▸ Exercise goal: What you write should be an exact repeat of the lines from the one with "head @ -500" through the final line below, minus the pictures.

▸ Source material:
>>>
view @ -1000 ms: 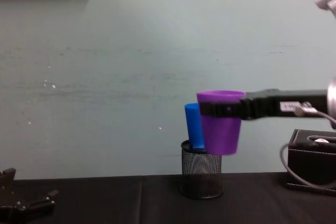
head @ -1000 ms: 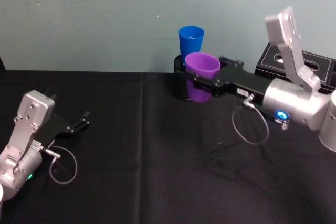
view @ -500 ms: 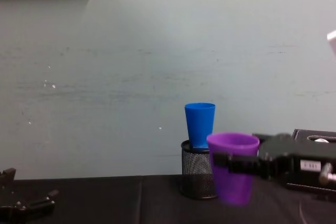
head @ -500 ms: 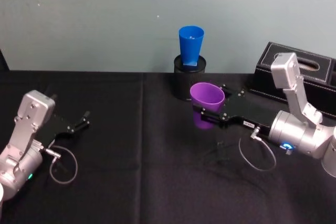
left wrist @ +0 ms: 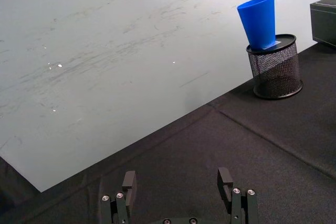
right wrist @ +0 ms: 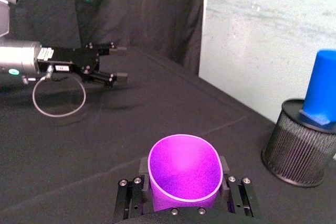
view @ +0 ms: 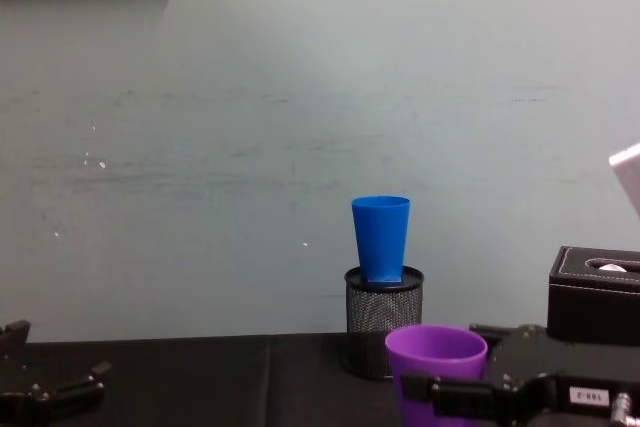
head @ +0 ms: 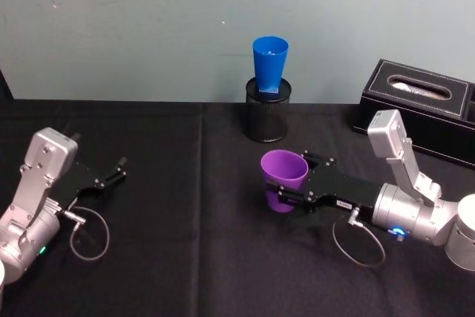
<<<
▸ Exercise output:
head @ -500 ms: 
left wrist @ +0 ms: 
right wrist @ +0 ms: 
view @ +0 ms: 
head @ +0 ms: 

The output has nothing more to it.